▶ YOUR ASSIGNMENT:
Gather all lines in the data that hold the string "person".

BEGIN DATASET RECORDS

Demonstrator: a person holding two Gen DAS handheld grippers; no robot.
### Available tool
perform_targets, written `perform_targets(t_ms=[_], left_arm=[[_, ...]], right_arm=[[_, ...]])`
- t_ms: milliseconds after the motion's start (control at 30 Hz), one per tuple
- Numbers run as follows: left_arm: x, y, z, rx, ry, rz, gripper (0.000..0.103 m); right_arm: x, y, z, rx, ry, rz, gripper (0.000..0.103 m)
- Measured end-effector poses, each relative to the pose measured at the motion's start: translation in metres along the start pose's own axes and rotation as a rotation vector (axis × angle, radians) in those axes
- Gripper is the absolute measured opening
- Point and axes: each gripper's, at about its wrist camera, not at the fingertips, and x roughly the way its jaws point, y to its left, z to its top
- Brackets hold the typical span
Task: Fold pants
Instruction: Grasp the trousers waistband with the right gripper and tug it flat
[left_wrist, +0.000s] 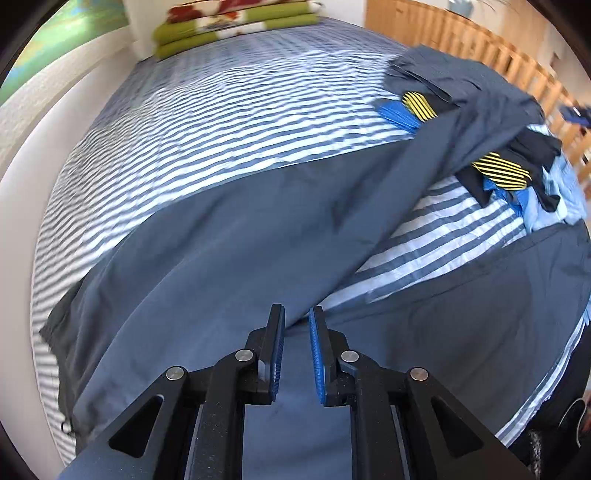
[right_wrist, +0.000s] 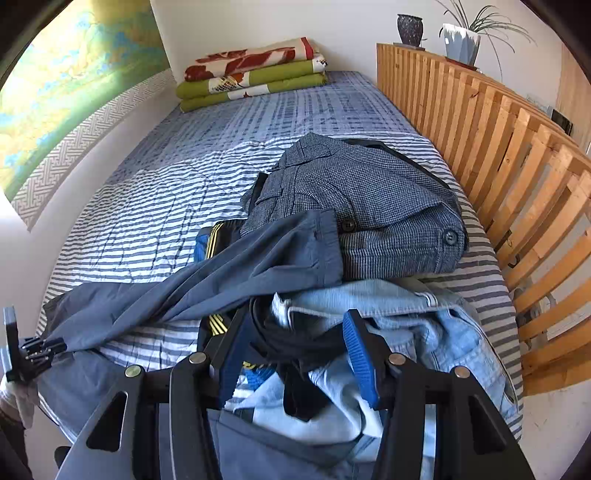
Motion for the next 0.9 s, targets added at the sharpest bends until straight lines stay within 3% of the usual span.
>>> perform_targets(t_ms=[133,233,267,367,533,567,600,633,767,900], left_arm=[[0.028,-0.025,0.023,0.061,0.018,-0.020,0.015],[0.045,-0.044,0.032,0.108,0.034,0.010,0.027],[0.048,-0.052,0.033,0.126,0.032,0.024,0.031],[0.055,-0.061,0.041,0.154,0.031,0.025,0.032],[0.079,-0.060,0.056,0.123,0.059,0.003,0.032],[0.085,-0.058,0.058,0.110,0.067,-0.003,0.030],[0.090,-0.056,0.060,0.101,0.073,-0.011,0.012],[0.093,-0.055,0.061,0.096,0.084,-0.017,0.000],[0.084,-0.052,0.060,0.092,0.040,-0.012,0.000],[0.055,-0.039,0.061,0.039,-0.029,-0.038,0.000]], right_arm=[[0.049,-0.006,0.041,0.014,0.058,-0.054,0.047],[0.087,-0.020,0.068,0.063,0.114,-0.063,0.048],[0.098,-0.025,0.075,0.080,0.129,-0.059,0.048],[0.124,-0.041,0.089,0.128,0.143,-0.052,0.049],[0.152,-0.048,0.098,0.169,0.173,0.024,0.049],[0.154,-0.047,0.098,0.163,0.177,0.026,0.048],[0.155,-0.043,0.098,0.150,0.180,0.025,0.044],[0.156,-0.039,0.098,0.132,0.177,0.019,0.027],[0.142,-0.018,0.099,0.033,0.136,-0.028,0.022],[0.098,-0.006,0.107,-0.025,0.005,-0.004,0.022]])
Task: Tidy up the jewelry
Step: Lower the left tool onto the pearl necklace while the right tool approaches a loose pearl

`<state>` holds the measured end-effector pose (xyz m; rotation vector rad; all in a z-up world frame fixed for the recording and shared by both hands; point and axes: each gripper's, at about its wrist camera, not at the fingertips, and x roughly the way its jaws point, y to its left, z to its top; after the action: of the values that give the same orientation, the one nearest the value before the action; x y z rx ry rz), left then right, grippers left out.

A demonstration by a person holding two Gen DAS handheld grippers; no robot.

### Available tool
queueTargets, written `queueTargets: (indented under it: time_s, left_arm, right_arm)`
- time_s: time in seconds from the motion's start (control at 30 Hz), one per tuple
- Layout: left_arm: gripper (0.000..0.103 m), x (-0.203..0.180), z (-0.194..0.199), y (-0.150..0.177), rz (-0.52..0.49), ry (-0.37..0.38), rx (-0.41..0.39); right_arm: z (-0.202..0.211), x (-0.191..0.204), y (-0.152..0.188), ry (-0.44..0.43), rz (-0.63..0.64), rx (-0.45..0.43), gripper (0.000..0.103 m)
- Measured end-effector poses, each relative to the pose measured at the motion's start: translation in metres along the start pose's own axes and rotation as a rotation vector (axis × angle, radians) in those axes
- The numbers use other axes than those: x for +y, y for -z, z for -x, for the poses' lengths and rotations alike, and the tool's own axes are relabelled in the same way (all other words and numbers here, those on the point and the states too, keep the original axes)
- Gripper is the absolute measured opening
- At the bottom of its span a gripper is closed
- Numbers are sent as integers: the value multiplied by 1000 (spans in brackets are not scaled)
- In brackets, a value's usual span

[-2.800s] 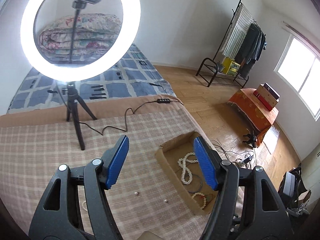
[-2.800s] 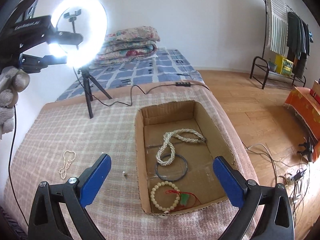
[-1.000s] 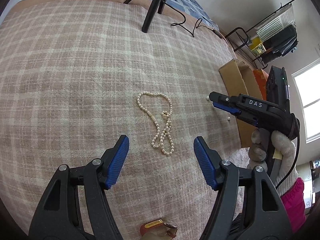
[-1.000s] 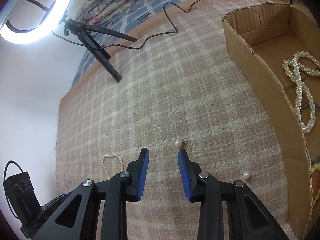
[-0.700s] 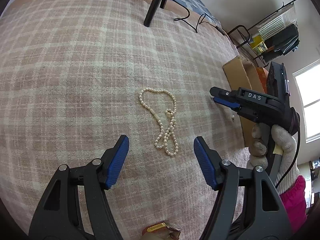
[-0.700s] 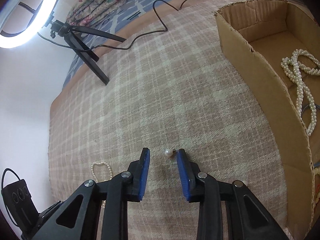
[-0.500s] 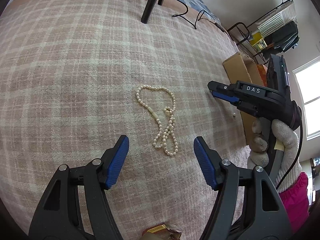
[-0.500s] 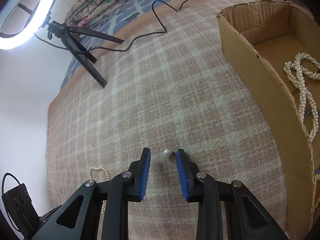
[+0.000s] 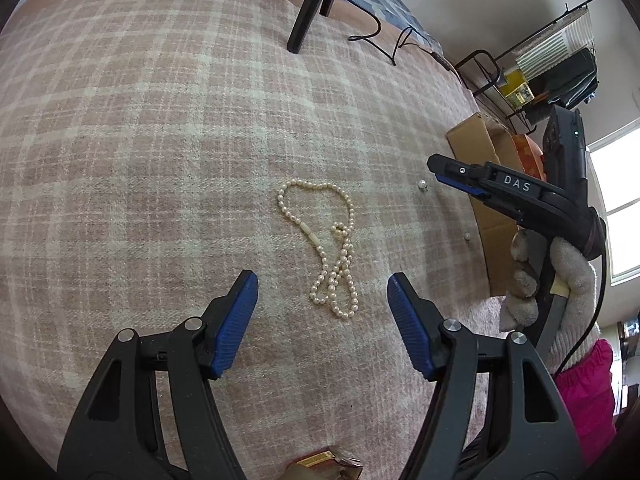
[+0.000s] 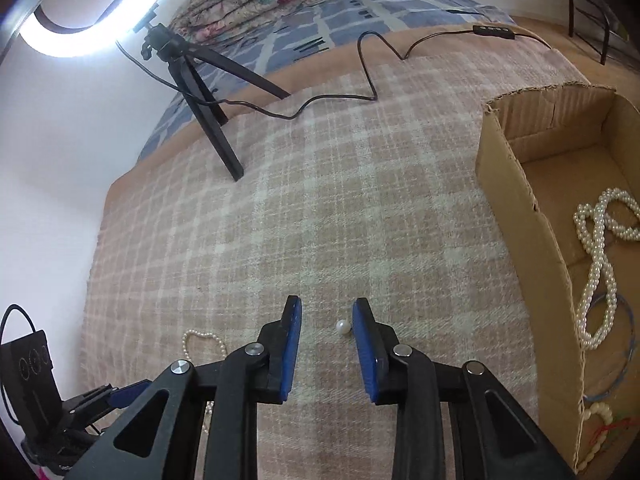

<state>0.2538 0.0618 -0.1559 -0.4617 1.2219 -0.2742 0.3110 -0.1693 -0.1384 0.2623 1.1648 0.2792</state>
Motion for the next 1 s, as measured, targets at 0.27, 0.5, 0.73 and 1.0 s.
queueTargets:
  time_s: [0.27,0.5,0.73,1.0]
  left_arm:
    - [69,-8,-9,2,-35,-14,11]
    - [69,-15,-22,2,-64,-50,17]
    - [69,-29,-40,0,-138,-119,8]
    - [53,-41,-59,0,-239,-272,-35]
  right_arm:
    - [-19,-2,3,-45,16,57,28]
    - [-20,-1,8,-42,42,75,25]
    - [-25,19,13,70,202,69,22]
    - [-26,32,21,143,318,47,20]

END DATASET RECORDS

▶ TASK SOLUTION:
Demonstrator: a person holding two Gen DAS handheld grippers; no robot.
A demonstration by a person holding two Gen DAS handheld grippers; no robot.

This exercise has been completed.